**What is required**
Report the count of lines in the records below that hold the word "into", omitting everything but the number.

>>>>>

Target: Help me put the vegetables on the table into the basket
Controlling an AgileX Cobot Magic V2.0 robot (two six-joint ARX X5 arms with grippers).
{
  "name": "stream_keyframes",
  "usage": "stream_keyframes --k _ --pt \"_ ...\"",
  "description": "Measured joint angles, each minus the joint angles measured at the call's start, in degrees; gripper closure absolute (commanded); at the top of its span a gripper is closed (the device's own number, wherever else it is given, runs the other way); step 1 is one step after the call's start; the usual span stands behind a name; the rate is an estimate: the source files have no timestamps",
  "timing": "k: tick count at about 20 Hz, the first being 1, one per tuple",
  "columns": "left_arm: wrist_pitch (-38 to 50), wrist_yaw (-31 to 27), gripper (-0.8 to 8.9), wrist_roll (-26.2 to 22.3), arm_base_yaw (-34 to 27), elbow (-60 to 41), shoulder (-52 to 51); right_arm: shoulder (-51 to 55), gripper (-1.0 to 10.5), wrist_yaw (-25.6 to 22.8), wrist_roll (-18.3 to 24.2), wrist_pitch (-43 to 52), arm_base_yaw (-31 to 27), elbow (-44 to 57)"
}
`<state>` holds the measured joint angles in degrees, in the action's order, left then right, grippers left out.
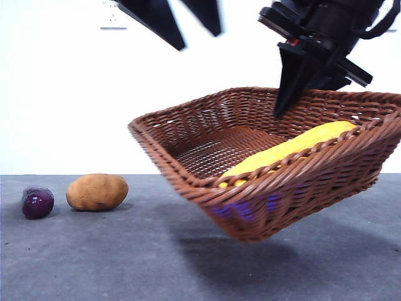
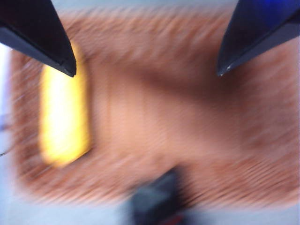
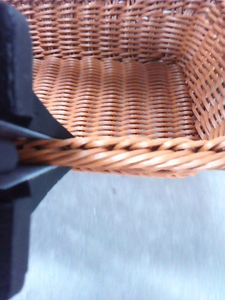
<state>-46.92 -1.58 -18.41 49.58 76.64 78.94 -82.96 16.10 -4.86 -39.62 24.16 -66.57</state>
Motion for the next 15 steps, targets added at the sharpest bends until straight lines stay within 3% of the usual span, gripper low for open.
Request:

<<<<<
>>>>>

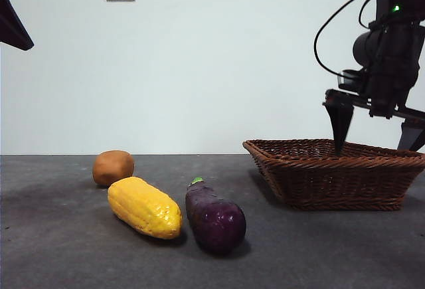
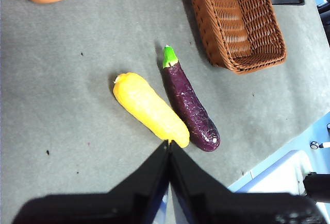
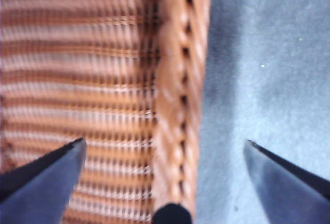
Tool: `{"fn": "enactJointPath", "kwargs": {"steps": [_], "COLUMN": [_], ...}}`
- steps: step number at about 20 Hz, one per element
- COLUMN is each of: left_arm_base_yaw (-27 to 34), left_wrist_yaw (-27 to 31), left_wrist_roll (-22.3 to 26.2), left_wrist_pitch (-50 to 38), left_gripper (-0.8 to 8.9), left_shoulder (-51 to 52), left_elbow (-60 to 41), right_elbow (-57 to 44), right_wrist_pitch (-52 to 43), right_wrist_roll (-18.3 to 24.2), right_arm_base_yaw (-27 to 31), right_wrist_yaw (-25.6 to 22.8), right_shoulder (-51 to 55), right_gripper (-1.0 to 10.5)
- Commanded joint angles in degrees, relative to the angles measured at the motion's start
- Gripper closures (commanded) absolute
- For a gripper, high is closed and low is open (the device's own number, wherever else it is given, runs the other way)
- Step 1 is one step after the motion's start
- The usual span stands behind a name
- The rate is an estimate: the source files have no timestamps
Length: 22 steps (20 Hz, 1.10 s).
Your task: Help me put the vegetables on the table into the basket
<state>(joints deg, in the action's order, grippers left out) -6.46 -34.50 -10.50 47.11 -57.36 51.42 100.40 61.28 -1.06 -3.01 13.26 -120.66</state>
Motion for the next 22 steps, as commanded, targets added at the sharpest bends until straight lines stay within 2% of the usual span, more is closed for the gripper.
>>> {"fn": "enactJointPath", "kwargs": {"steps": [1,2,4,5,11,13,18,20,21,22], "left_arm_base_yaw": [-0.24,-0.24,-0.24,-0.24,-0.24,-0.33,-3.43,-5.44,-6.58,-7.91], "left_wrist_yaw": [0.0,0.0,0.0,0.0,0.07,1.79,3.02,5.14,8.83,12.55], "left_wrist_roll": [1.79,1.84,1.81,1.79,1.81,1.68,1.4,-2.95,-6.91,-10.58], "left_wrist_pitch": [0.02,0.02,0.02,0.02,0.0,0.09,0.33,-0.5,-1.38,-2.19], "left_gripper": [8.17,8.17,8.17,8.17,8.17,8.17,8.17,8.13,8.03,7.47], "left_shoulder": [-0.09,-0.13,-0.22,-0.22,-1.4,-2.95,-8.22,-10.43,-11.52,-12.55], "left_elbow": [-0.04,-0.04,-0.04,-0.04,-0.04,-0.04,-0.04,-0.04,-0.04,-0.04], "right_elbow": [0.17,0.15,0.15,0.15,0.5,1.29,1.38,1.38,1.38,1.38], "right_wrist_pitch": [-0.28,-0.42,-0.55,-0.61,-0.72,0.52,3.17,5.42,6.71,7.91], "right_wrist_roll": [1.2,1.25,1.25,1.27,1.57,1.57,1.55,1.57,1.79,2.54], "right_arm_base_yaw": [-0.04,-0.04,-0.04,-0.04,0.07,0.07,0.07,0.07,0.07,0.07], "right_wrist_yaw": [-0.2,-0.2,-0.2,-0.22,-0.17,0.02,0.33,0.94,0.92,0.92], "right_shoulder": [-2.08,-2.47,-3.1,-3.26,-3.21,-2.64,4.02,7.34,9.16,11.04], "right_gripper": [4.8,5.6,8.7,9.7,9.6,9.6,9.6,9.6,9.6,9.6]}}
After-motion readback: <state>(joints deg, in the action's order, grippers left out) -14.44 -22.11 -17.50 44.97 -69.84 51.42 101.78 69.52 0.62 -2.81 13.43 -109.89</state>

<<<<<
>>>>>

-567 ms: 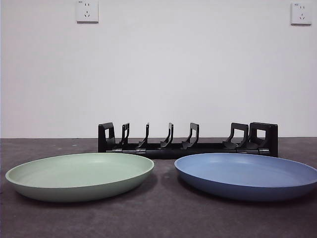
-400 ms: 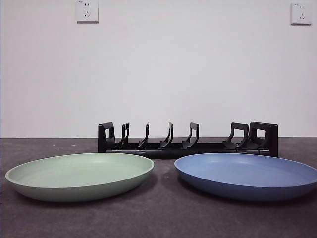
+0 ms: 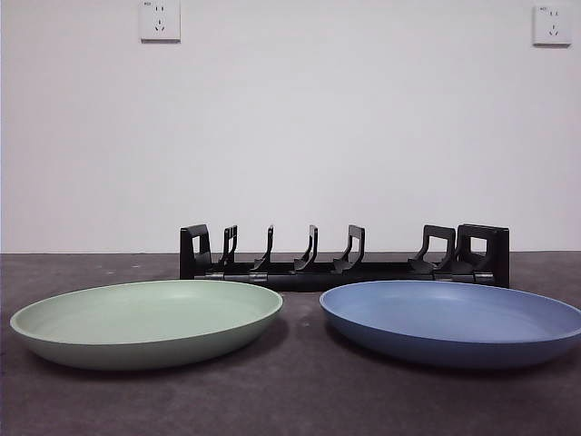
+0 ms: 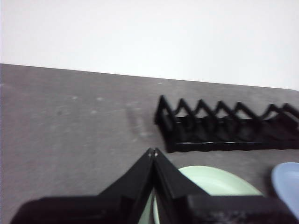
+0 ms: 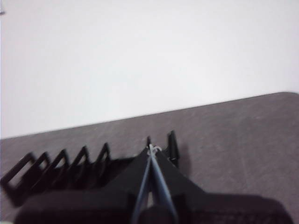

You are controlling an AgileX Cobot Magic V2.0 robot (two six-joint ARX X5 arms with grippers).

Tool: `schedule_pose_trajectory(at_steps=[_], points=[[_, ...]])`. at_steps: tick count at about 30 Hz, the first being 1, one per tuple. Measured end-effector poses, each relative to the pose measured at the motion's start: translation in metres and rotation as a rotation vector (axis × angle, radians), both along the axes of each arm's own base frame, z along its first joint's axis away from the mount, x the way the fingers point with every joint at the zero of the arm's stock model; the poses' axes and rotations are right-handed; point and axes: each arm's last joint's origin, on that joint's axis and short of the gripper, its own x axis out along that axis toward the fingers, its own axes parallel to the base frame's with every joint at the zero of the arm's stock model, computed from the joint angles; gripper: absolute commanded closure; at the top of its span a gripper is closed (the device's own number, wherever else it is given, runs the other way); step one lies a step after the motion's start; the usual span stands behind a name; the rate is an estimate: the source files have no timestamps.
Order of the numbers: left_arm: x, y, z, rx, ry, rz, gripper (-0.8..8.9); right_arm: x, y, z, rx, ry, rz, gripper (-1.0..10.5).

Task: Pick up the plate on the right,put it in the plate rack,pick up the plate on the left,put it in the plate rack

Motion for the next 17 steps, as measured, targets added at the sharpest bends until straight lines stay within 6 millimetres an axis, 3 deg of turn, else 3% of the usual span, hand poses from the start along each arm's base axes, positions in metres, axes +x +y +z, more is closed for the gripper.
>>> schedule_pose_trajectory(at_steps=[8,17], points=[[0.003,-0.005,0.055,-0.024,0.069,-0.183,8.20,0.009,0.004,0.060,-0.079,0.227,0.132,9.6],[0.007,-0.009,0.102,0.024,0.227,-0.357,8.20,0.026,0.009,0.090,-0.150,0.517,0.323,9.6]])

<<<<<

**Exercise response**
2